A few years back I spent some time reading and following the equations in Friston's papers, maybe understanding like 90% of it. you have to know dynamical systems, differential equations, multivariate matrix stuff, etc. Basically stuff physicists are good at. Seemed that the theory wasn't detailed enough to inspire the next deep NN revoluation, basically the form of the generative model Friston used is very general. My impression was that the coded matlab examples reqired you specify known quantities, like velocity or position. But that requires a human to input, not like a NN where you can just point it at some data and it learns. Would love to be shown otherwise...

elcritch · on July 14, 2018

Nice! Finally could put my physicist training to use... I skimmed the cited papers but they seemed very generalized as you mentioned. I’ll have to find the matlab code examples to understand how a complete system model would look. The linked post seems to deal with just a single perceptron/activation function AFAICT. The embedded constants don’t bother me too much as both physics models have embedded constants and I presume evolved neurobiological systems would have been tuned over time to incorporate the appropriate constants for dealing with useful quantities (force, mass, etc). Could be fun to port the matlab code to Julia!

rm2040 · on July 15, 2018

OK, here's what I was referring to:

https://www.fil.ion.ucl.ac.uk/spm/software/spm12/

in this package there are (was?) some scripts for running dynamic expectation maximization. Cheers

eli_gottlieb · on July 8, 2018

I'd be interested to hear any advice you might have on understanding the papers. Particularly, how do you understand the "priors" that specify goals/preferences/set-points in active inference?

bra-ket · on July 6, 2018

That’s not how the brain works

The proposed method is wasteful in terms of energy spent to get an answer, specifically in this step : ‘ sum the whole range of possible sizes‘, even with approximations and clever algo

Perception is much more economical as it’s done via memorized heuristics that restrict the search space very quickly.

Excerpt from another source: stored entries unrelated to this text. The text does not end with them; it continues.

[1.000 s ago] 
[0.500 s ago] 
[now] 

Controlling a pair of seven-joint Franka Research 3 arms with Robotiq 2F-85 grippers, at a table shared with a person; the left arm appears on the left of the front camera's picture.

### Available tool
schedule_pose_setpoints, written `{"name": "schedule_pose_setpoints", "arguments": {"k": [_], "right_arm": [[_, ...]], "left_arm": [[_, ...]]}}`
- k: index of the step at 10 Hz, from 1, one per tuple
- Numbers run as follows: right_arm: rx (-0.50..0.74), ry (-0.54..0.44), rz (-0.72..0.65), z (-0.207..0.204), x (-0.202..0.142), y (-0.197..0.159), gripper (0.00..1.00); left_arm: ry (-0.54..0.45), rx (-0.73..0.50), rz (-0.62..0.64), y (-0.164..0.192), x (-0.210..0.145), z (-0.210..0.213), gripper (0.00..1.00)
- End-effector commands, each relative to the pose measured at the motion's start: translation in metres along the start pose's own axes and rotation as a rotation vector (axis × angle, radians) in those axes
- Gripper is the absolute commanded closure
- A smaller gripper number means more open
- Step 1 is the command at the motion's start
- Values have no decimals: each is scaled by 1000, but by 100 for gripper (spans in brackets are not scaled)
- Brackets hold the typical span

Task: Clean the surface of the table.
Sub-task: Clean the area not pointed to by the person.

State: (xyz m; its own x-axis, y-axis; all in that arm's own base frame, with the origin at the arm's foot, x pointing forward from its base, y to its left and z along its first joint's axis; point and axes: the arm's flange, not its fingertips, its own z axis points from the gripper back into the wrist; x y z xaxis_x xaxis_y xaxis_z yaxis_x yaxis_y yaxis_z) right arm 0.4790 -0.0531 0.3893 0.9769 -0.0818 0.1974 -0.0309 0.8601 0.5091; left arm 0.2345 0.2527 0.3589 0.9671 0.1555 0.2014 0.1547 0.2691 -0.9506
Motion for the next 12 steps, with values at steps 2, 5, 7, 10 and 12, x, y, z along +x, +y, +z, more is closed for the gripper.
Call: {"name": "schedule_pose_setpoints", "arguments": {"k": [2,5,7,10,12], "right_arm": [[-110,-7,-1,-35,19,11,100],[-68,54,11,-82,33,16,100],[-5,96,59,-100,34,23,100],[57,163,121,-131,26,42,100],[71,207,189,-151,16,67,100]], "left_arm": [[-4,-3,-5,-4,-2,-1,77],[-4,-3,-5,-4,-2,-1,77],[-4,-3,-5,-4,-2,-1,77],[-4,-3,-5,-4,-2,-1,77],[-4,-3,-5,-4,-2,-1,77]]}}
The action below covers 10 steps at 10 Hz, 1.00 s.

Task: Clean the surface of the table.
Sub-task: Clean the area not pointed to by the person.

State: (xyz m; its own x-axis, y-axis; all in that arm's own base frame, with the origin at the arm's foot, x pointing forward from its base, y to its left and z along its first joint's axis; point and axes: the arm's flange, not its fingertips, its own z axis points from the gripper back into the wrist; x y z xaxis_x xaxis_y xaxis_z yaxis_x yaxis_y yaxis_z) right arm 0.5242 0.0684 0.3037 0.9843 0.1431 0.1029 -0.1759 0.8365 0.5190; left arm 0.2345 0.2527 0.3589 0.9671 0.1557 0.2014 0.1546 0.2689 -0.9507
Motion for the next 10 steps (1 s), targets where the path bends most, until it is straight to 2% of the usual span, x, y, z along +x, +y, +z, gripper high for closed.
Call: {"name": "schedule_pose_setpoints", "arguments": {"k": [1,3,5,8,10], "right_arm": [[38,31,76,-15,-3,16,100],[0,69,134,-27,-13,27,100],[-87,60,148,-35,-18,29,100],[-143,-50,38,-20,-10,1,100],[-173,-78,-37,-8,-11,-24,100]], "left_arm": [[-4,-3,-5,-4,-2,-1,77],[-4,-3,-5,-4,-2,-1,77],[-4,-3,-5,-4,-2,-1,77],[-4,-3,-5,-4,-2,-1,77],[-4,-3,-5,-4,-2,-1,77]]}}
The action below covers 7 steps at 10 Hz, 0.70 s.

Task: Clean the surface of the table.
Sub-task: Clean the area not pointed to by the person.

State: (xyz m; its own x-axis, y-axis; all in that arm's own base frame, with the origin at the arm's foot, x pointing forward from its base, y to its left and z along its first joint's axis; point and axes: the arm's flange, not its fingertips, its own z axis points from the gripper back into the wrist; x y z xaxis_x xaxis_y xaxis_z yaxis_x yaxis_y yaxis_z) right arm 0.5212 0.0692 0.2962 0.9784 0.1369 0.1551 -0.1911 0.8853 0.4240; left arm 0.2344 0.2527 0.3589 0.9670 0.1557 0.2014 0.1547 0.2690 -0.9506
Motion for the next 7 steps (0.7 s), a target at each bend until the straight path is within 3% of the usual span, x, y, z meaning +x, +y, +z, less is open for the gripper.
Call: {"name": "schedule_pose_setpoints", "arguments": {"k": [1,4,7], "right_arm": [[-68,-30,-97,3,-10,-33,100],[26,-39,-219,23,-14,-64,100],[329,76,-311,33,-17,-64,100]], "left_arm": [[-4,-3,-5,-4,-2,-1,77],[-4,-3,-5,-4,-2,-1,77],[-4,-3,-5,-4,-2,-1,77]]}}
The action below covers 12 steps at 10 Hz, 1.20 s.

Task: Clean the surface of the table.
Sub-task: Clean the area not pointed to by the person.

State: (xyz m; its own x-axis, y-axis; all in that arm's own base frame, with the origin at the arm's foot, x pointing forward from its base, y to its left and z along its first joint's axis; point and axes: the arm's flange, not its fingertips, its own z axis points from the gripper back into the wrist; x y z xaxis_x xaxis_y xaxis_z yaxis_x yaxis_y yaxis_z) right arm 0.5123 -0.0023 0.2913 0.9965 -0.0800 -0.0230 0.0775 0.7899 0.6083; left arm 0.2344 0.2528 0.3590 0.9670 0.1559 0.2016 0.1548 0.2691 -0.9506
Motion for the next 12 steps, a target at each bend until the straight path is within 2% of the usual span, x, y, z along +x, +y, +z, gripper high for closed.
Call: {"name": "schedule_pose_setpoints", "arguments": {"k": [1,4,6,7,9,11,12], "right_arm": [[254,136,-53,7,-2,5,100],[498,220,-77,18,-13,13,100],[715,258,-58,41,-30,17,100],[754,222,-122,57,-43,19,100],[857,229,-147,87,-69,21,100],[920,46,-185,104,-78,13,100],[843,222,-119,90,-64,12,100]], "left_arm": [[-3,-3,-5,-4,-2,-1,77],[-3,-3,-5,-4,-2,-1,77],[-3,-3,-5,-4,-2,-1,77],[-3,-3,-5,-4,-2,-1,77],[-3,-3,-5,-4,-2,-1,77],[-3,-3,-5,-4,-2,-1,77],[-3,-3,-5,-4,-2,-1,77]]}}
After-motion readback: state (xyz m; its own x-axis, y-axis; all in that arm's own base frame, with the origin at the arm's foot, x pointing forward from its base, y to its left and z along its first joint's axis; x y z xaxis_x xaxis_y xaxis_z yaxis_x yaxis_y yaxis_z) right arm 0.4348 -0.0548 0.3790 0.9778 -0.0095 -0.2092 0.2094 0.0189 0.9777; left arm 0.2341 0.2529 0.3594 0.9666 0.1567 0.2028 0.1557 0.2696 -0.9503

As a rule of thumb, If your method requires many iterations to converge on some minimum it’s a wrong method to model perception. Brain doesn’t solve a mathematical optimization problem.

ReadEvalPost · on July 6, 2018

> The proposed method is wasteful in terms of energy spent to get an answer, specifically in this step : ‘ sum the whole range of possible sizes‘,

Er, the entire approach is motivated by the fact computing p(u) is intractable. That summation is explicitly not done in active inference...

tomjakubowski · on July 7, 2018

> The non-linear function that relates size v to photosensory input u is assumed to be g(v)=v^2

I am having a hard time understanding this sentence - how does g(v) = v^2 relate the size v and the input u if the expression mentions only v?

Is it meant to be v = g(u) = u^2? Is it u = g(v) = v^2?

yorwba · on July 7, 2018

"We assume that this signal [i.e. u] is normally distributed with mean g(v) and variance Σ_v."

That means that there's no deterministic function that fixes u for a given v, but only a distribution of possible values. (It's closer to u = v^2 than the opposite, though.) The precise relationship is expressed symbolically in the likelihood function given in the next part.

tomjakubowski · on July 7, 2018

Thank you!

concernedstats · on July 7, 2018

I don't think this post is correct. The Bayes theorem is mixing up variables v and u in both the source code and the equations.

DrJones1098 · on July 6, 2018

This is a pretty site. Anybody know how they did the code snippets?

kittiepryde · on July 6, 2018

https://mmistakes.github.io/minimal-mistakes/

And looks like the content is in markdown.

DrJones1098 · on July 6, 2018

Thank you!

tedmiston · on July 7, 2018

Can anyone ELI5 what’s going on here for the layman?